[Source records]
▬▬▬
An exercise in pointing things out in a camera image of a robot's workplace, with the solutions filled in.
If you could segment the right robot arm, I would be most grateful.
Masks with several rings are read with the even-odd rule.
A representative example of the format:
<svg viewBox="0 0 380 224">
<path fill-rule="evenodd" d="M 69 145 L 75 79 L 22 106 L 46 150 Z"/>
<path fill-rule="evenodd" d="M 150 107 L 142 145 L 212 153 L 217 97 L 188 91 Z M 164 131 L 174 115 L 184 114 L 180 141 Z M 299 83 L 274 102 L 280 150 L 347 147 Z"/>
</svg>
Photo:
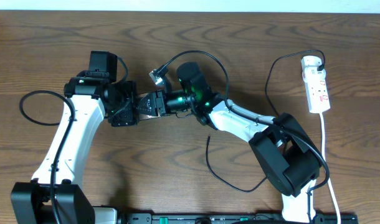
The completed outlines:
<svg viewBox="0 0 380 224">
<path fill-rule="evenodd" d="M 225 95 L 212 91 L 196 62 L 182 64 L 176 71 L 181 89 L 173 91 L 166 65 L 150 72 L 164 90 L 142 97 L 137 111 L 156 118 L 190 111 L 204 126 L 233 134 L 247 142 L 265 178 L 281 193 L 282 217 L 290 222 L 312 222 L 313 190 L 325 163 L 320 152 L 290 114 L 264 116 L 236 105 Z"/>
</svg>

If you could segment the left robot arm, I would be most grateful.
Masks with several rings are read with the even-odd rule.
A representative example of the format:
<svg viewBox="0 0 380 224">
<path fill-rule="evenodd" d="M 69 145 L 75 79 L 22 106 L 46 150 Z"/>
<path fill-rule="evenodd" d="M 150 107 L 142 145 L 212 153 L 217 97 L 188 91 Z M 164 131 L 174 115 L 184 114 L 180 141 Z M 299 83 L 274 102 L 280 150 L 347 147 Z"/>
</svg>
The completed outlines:
<svg viewBox="0 0 380 224">
<path fill-rule="evenodd" d="M 24 102 L 34 95 L 52 95 L 64 102 L 57 132 L 39 168 L 29 182 L 17 182 L 11 203 L 18 223 L 123 223 L 124 217 L 111 206 L 93 206 L 82 185 L 90 146 L 99 125 L 107 120 L 113 127 L 137 123 L 134 81 L 109 74 L 84 71 L 70 79 L 64 94 L 37 90 L 19 102 L 23 117 Z"/>
</svg>

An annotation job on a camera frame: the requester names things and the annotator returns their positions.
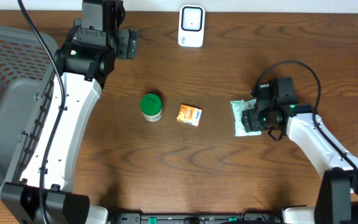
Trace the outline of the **orange tissue pack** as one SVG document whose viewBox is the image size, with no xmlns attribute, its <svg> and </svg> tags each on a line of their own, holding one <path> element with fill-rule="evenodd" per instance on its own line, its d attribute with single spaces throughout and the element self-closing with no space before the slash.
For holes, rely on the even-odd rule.
<svg viewBox="0 0 358 224">
<path fill-rule="evenodd" d="M 200 108 L 181 105 L 178 112 L 177 121 L 198 127 L 200 125 L 202 112 L 203 110 Z"/>
</svg>

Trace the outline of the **grey plastic shopping basket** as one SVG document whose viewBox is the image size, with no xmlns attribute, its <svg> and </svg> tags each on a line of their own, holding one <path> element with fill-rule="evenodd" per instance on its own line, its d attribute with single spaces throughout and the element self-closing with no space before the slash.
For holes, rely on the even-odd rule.
<svg viewBox="0 0 358 224">
<path fill-rule="evenodd" d="M 32 31 L 0 26 L 0 198 L 34 156 L 50 108 L 53 67 Z"/>
</svg>

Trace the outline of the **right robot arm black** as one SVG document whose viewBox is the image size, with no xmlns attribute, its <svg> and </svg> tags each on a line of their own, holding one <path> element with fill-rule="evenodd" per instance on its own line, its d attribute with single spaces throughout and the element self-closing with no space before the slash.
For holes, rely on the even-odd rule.
<svg viewBox="0 0 358 224">
<path fill-rule="evenodd" d="M 246 132 L 279 131 L 306 155 L 321 177 L 313 207 L 282 209 L 282 223 L 358 223 L 358 158 L 327 129 L 311 105 L 302 105 L 291 78 L 257 83 L 251 91 L 255 108 L 242 113 Z"/>
</svg>

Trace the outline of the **black mounting rail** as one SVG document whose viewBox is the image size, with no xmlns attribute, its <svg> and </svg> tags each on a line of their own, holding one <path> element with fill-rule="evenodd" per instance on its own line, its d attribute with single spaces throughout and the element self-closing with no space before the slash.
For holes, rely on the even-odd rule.
<svg viewBox="0 0 358 224">
<path fill-rule="evenodd" d="M 244 212 L 236 214 L 139 214 L 117 213 L 110 214 L 107 220 L 110 224 L 220 224 L 220 223 L 284 223 L 283 218 L 275 213 Z"/>
</svg>

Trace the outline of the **green lid white jar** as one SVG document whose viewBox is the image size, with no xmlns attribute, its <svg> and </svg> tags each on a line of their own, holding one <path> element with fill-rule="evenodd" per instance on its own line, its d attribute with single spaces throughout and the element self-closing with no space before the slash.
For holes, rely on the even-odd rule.
<svg viewBox="0 0 358 224">
<path fill-rule="evenodd" d="M 155 94 L 143 96 L 140 102 L 140 109 L 143 117 L 150 122 L 156 122 L 163 116 L 162 101 Z"/>
</svg>

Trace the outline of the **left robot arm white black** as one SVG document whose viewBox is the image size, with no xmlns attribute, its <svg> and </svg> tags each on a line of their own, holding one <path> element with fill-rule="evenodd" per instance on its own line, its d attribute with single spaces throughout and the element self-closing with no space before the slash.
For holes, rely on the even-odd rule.
<svg viewBox="0 0 358 224">
<path fill-rule="evenodd" d="M 136 30 L 122 30 L 122 1 L 83 1 L 64 44 L 50 55 L 53 93 L 34 153 L 1 200 L 20 223 L 113 223 L 105 207 L 75 194 L 75 169 L 89 116 L 116 60 L 135 58 Z"/>
</svg>

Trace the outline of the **mint green wet wipes pack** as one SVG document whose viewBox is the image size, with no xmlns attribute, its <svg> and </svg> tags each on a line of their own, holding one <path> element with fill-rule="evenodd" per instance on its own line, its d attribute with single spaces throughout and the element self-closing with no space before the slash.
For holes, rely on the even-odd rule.
<svg viewBox="0 0 358 224">
<path fill-rule="evenodd" d="M 256 104 L 256 100 L 231 101 L 232 112 L 234 115 L 235 137 L 258 136 L 262 134 L 261 131 L 246 132 L 245 126 L 242 123 L 242 112 L 246 110 L 254 109 L 255 104 Z"/>
</svg>
▬▬▬
**YOUR ASSIGNMENT:** Could the data above be copied out exactly, with no pictures kept?

**TASK OUTPUT:**
An exercise in pointing things out in a camera image of a robot's workplace, with the solutions filled in.
If you could segment the right robot arm, I would be most grateful.
Masks with several rings are read with the even-odd rule.
A representative example of the format:
<svg viewBox="0 0 380 224">
<path fill-rule="evenodd" d="M 69 145 L 75 79 L 22 106 L 46 150 Z"/>
<path fill-rule="evenodd" d="M 150 107 L 142 145 L 212 153 L 217 97 L 188 91 Z M 164 131 L 174 115 L 184 114 L 180 141 Z M 299 83 L 274 102 L 280 150 L 347 147 Z"/>
</svg>
Photo:
The completed outlines:
<svg viewBox="0 0 380 224">
<path fill-rule="evenodd" d="M 225 95 L 212 91 L 196 62 L 182 64 L 176 71 L 181 89 L 173 91 L 166 65 L 150 72 L 164 90 L 142 97 L 137 111 L 156 118 L 190 111 L 204 126 L 233 134 L 247 142 L 265 178 L 281 193 L 282 217 L 290 222 L 312 222 L 313 190 L 325 163 L 320 152 L 290 114 L 264 116 L 236 105 Z"/>
</svg>

If you could segment the left robot arm, I would be most grateful.
Masks with several rings are read with the even-odd rule.
A representative example of the format:
<svg viewBox="0 0 380 224">
<path fill-rule="evenodd" d="M 69 145 L 75 79 L 22 106 L 46 150 Z"/>
<path fill-rule="evenodd" d="M 150 107 L 142 145 L 212 153 L 217 97 L 188 91 Z M 164 131 L 174 115 L 184 114 L 180 141 Z M 299 83 L 274 102 L 280 150 L 347 147 Z"/>
</svg>
The completed outlines:
<svg viewBox="0 0 380 224">
<path fill-rule="evenodd" d="M 24 102 L 34 95 L 52 95 L 64 102 L 57 132 L 39 168 L 29 182 L 17 182 L 11 203 L 18 223 L 123 223 L 124 217 L 111 206 L 93 206 L 82 185 L 90 146 L 99 125 L 107 120 L 113 127 L 137 123 L 134 81 L 109 74 L 84 71 L 70 79 L 64 94 L 37 90 L 19 102 L 23 117 Z"/>
</svg>

An annotation job on a camera frame: the requester names things and the annotator returns their positions.
Trace the outline of the **orange tissue pack** as one SVG document whose viewBox is the image size, with no xmlns attribute, its <svg> and </svg> tags each on a line of their own, holding one <path> element with fill-rule="evenodd" per instance on its own line, its d attribute with single spaces throughout and the element self-closing with no space before the slash.
For holes, rely on the even-odd rule.
<svg viewBox="0 0 358 224">
<path fill-rule="evenodd" d="M 200 108 L 181 105 L 178 112 L 177 121 L 198 127 L 200 125 L 202 112 L 203 110 Z"/>
</svg>

Trace the outline of the **grey plastic shopping basket** as one SVG document whose viewBox is the image size, with no xmlns attribute, its <svg> and </svg> tags each on a line of their own, holding one <path> element with fill-rule="evenodd" per instance on its own line, its d attribute with single spaces throughout and the element self-closing with no space before the slash.
For holes, rely on the even-odd rule.
<svg viewBox="0 0 358 224">
<path fill-rule="evenodd" d="M 32 31 L 0 26 L 0 198 L 34 156 L 50 108 L 53 67 Z"/>
</svg>

Trace the outline of the **right robot arm black** as one SVG document whose viewBox is the image size, with no xmlns attribute, its <svg> and </svg> tags each on a line of their own, holding one <path> element with fill-rule="evenodd" per instance on its own line, its d attribute with single spaces throughout and the element self-closing with no space before the slash.
For holes, rely on the even-odd rule.
<svg viewBox="0 0 358 224">
<path fill-rule="evenodd" d="M 246 132 L 279 131 L 306 155 L 321 177 L 313 207 L 282 209 L 282 223 L 358 223 L 358 158 L 327 129 L 311 105 L 302 105 L 291 78 L 257 83 L 251 91 L 255 108 L 242 113 Z"/>
</svg>

Trace the outline of the **black mounting rail** as one SVG document whose viewBox is the image size, with no xmlns attribute, its <svg> and </svg> tags each on a line of their own, holding one <path> element with fill-rule="evenodd" per instance on its own line, its d attribute with single spaces throughout and the element self-closing with no space before the slash.
For holes, rely on the even-odd rule.
<svg viewBox="0 0 358 224">
<path fill-rule="evenodd" d="M 244 212 L 236 214 L 139 214 L 117 213 L 110 214 L 107 220 L 110 224 L 220 224 L 220 223 L 284 223 L 283 218 L 275 213 Z"/>
</svg>

Trace the outline of the **green lid white jar** as one SVG document whose viewBox is the image size, with no xmlns attribute, its <svg> and </svg> tags each on a line of their own, holding one <path> element with fill-rule="evenodd" per instance on its own line, its d attribute with single spaces throughout and the element self-closing with no space before the slash.
For holes, rely on the even-odd rule.
<svg viewBox="0 0 358 224">
<path fill-rule="evenodd" d="M 155 94 L 143 96 L 140 102 L 140 109 L 143 117 L 150 122 L 156 122 L 163 116 L 162 101 Z"/>
</svg>

Trace the outline of the **left robot arm white black** as one SVG document whose viewBox is the image size, with no xmlns attribute, its <svg> and </svg> tags each on a line of their own, holding one <path> element with fill-rule="evenodd" per instance on its own line, its d attribute with single spaces throughout and the element self-closing with no space before the slash.
For holes, rely on the even-odd rule.
<svg viewBox="0 0 358 224">
<path fill-rule="evenodd" d="M 136 30 L 122 30 L 122 1 L 83 1 L 64 44 L 50 55 L 53 93 L 34 153 L 1 200 L 20 223 L 113 223 L 105 207 L 75 194 L 75 169 L 89 116 L 116 60 L 135 58 Z"/>
</svg>

Trace the outline of the **mint green wet wipes pack** as one SVG document whose viewBox is the image size, with no xmlns attribute, its <svg> and </svg> tags each on a line of their own, holding one <path> element with fill-rule="evenodd" per instance on its own line, its d attribute with single spaces throughout and the element self-closing with no space before the slash.
For holes, rely on the even-odd rule.
<svg viewBox="0 0 358 224">
<path fill-rule="evenodd" d="M 256 104 L 256 100 L 231 101 L 232 112 L 234 115 L 235 137 L 258 136 L 262 134 L 261 131 L 246 132 L 245 126 L 242 123 L 242 112 L 246 110 L 254 109 L 255 104 Z"/>
</svg>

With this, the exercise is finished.